Futurity
- Website type: News aggregator
- Available in: English
- Website: www.futurity.org
- Launched: 15 September 2009; 17 years ago

= Futurity (website) =

Nonprofit science news website

Futurity is a nonprofit website that aggregates news articles about scientific research conducted at prominent universities in the United States, the United Kingdom, Canada, Europe, Asia, and Australia. It is hosted and edited by the University of Rochester.

==History==
Futurity was established in 2009 by a group of thirty-five research universities, including Stanford University. The site's co-founders were Lisa Lapin, Michael Schoenfeld, and Bill Murphy, who were then affiliated with Stanford University, Duke University, and the University of Rochester, respectively. A beta version of the site was launched in March 2009, with the site officially launching on September 15 of that year. The site's founding was born out of the increasing difficulty faced by universities in publicizing their research through traditional news outlets. Murphy explained that the site would be distinct from science-oriented wire services like Eurekalert! in that its target audience would be the general public, rather than professional journalists. Founding editor Jenny Leonard, also of the University of Rochester, noted that the site is not strictly a journalism website, telling the Columbia Journalism Reviews Curtis Brainard, "It wasn’t meant to be a replacement for the type of reporting and analysis which is so essential to covering science and research completely." By 2011, the site had set up deals with the news aggregators Flipboard and LinkedIn Pulse to share Futurity's content on their platforms.

==Membership==
Membership in Futurity was originally limited to the sixty-two members of the Association of American Universities.
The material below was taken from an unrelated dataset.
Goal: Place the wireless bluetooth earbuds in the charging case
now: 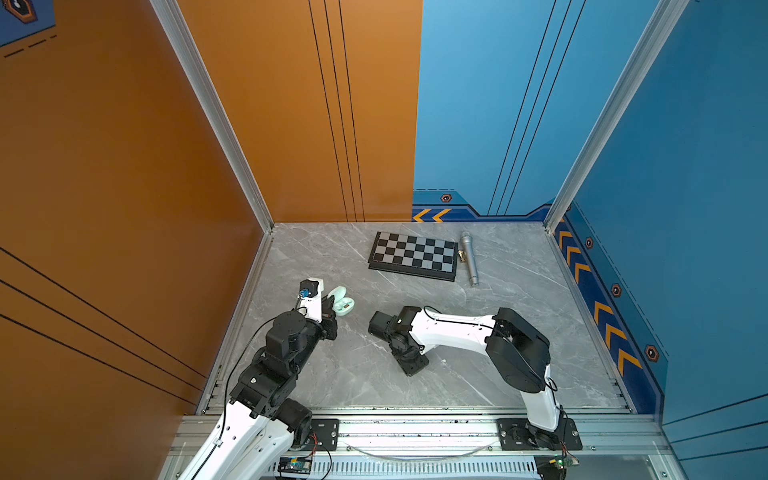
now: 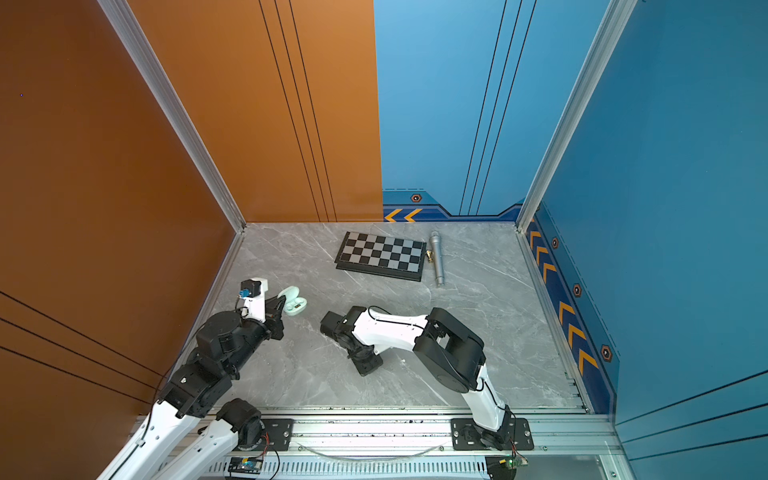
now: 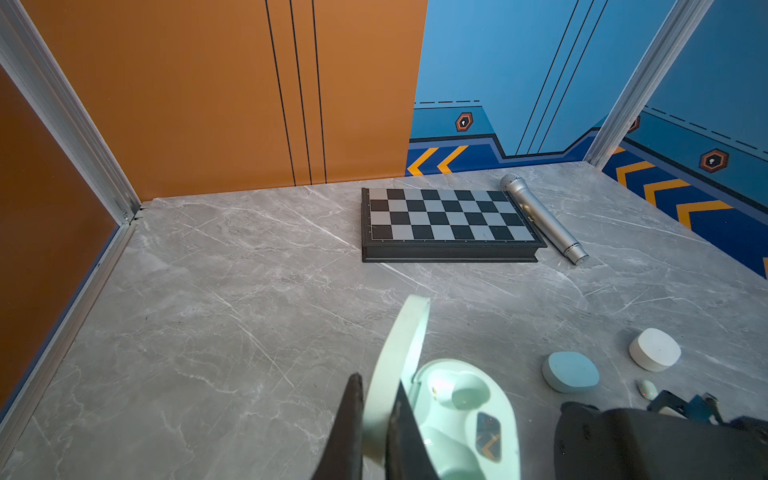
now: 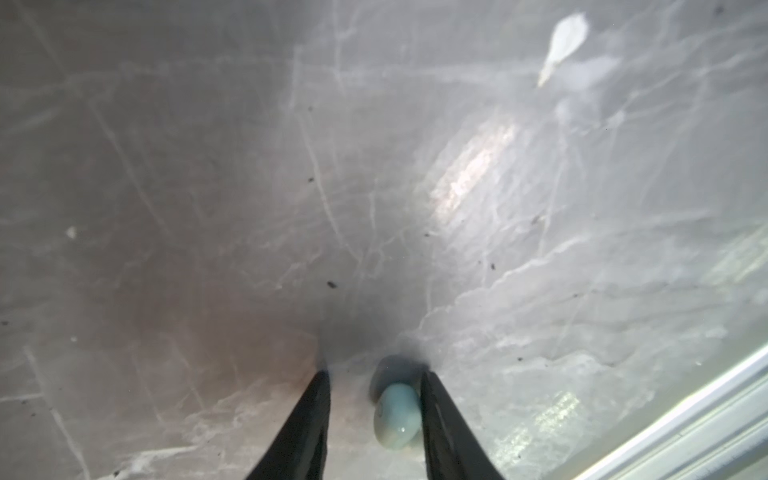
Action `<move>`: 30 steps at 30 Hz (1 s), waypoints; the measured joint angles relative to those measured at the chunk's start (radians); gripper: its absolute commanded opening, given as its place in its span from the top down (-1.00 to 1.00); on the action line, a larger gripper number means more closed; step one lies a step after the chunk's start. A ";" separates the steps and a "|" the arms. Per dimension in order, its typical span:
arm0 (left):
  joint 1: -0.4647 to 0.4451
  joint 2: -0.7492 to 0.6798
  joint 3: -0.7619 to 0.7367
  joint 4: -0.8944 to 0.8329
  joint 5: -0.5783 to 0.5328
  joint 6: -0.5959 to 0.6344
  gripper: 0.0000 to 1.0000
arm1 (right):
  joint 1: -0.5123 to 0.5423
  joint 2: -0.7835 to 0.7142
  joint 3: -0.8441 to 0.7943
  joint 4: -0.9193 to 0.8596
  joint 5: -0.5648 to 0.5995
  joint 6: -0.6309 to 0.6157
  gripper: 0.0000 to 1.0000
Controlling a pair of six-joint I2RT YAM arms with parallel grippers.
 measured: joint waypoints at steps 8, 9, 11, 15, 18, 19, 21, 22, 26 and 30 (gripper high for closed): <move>0.015 -0.018 0.000 -0.002 0.000 0.011 1.00 | 0.003 0.002 0.003 0.001 0.003 -0.007 0.41; 0.017 -0.019 0.000 -0.003 0.000 0.013 1.00 | 0.003 0.002 0.003 0.001 0.003 -0.007 0.43; 0.019 -0.019 0.000 -0.005 0.000 0.014 1.00 | 0.003 0.002 0.004 0.001 0.003 -0.008 0.48; 0.020 -0.019 0.000 -0.007 0.001 0.014 1.00 | 0.003 0.004 0.009 0.001 0.003 -0.015 0.54; 0.023 -0.018 0.000 -0.007 0.007 0.014 1.00 | 0.003 0.006 0.018 0.002 0.007 -0.034 0.63; 0.024 -0.015 0.000 -0.006 0.011 0.014 1.00 | 0.003 0.006 0.021 0.002 0.012 -0.043 0.65; 0.026 -0.006 0.000 -0.006 0.023 0.013 1.00 | 0.001 0.006 0.027 0.002 0.026 -0.062 0.70; 0.025 0.002 0.000 -0.006 0.032 0.013 1.00 | 0.000 0.006 0.031 0.002 0.031 -0.073 0.73; 0.026 0.034 0.000 -0.002 0.062 0.005 1.00 | -0.008 0.006 0.041 0.002 0.056 -0.117 0.84; 0.031 0.066 0.000 0.020 0.101 -0.010 1.00 | -0.023 0.006 0.056 0.000 0.091 -0.176 0.85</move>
Member schools were also initially charged a $2,000 membership fee. Within two years, Futurity had nearly doubled its university membership from thirty-five to sixty. The site now also accepts members from the Russell Group, the Group of Eight, and the International Alliance of Research Universities.

==Content==
Futurity's articles are based on press releases and other stories submitted to the site by the universities themselves. The articles are often written by the universities' public relations departments, and they are only lightly edited to increase their appeal to the general public before publication.

==Reactions==
Earle Holland, the assistant vice president for research communications at Ohio State University, criticized Futurity in an article for the Winter 2009/2010 issue of ScienceWriters magazine. His specific criticisms of the site included that "The Futurity staff was allowed to alter the content of the research stories institutions submitted, based on their own discretion", and that "No one on the Futurity staff was an experienced science writer". Science journalist Charlie Petit told the San Jose Mercury News that although university press releases are a reliable source on which to base science stories, as Futurity does, they "...are completely absent any skepticism or investigative side." In an article published in Seed, Evan Lerner accused Futurity of "...blur[ring] the line between reporting and public relations". He also argued that "Futurity’s emphasis on presentation and social networking might help get science information in front of new sets of eyes, but it’s unlikely to bridge the gulf between experts and the scientifically illiterate."